● **Source material**
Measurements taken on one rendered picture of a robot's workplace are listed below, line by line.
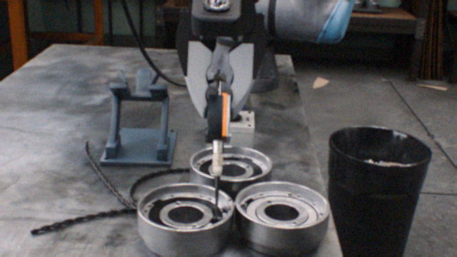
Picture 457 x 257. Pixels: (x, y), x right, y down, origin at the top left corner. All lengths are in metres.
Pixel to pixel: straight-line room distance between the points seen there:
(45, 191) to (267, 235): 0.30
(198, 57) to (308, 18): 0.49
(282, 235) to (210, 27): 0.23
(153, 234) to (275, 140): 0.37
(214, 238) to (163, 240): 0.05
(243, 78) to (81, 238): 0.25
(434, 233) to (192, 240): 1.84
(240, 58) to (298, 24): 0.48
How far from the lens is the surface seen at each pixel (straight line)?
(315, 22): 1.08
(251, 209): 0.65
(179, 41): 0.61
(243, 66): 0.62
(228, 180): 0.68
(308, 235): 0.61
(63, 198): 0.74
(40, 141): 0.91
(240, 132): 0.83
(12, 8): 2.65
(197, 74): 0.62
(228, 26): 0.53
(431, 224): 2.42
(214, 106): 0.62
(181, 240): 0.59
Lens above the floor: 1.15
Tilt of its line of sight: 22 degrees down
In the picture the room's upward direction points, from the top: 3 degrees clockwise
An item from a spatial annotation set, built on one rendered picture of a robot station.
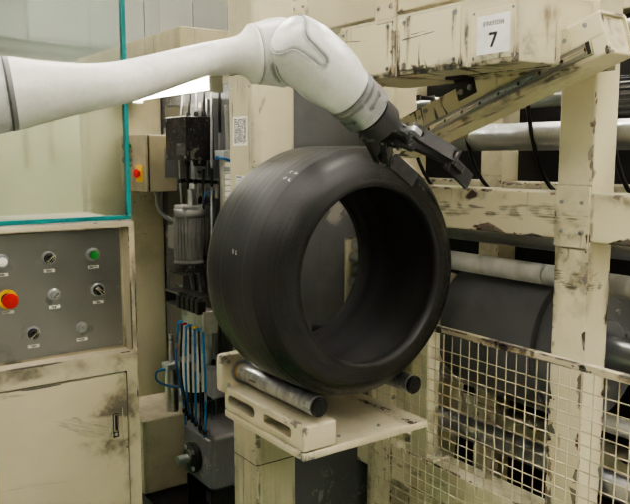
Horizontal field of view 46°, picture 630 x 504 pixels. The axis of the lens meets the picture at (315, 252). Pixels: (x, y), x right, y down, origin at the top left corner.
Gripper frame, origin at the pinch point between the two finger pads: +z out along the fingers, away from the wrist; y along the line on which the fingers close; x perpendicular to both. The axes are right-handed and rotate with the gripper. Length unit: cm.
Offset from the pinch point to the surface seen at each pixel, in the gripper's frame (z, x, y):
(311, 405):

* * *

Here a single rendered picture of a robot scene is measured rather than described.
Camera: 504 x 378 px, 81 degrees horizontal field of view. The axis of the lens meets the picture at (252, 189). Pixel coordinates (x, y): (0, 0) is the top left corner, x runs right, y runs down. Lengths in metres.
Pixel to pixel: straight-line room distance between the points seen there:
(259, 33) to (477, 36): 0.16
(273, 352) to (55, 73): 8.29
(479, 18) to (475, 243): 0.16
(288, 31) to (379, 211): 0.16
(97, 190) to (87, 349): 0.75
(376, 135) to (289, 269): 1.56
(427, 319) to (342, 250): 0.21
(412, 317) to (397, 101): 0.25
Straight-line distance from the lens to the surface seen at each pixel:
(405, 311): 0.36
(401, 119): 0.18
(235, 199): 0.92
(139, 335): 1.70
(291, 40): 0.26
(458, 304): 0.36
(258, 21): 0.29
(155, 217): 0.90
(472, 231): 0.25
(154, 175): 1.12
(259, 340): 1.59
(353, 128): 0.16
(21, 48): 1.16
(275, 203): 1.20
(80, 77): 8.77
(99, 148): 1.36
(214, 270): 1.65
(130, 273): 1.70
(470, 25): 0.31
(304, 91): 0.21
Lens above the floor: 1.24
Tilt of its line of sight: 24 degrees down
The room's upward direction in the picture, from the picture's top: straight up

● **About this task**
Give back, exactly as written, the stretch from the line with "(139, 335): 1.70" through the line with "The room's upward direction in", and no other lines from the records above.

● **Response area**
(139, 335): 1.70
(291, 40): 0.26
(458, 304): 0.36
(258, 21): 0.29
(155, 217): 0.90
(472, 231): 0.25
(154, 175): 1.12
(259, 340): 1.59
(353, 128): 0.16
(21, 48): 1.16
(275, 203): 1.20
(80, 77): 8.77
(99, 148): 1.36
(214, 270): 1.65
(130, 273): 1.70
(470, 25): 0.31
(304, 91): 0.21
Lens above the floor: 1.24
Tilt of its line of sight: 24 degrees down
The room's upward direction in the picture, from the picture's top: straight up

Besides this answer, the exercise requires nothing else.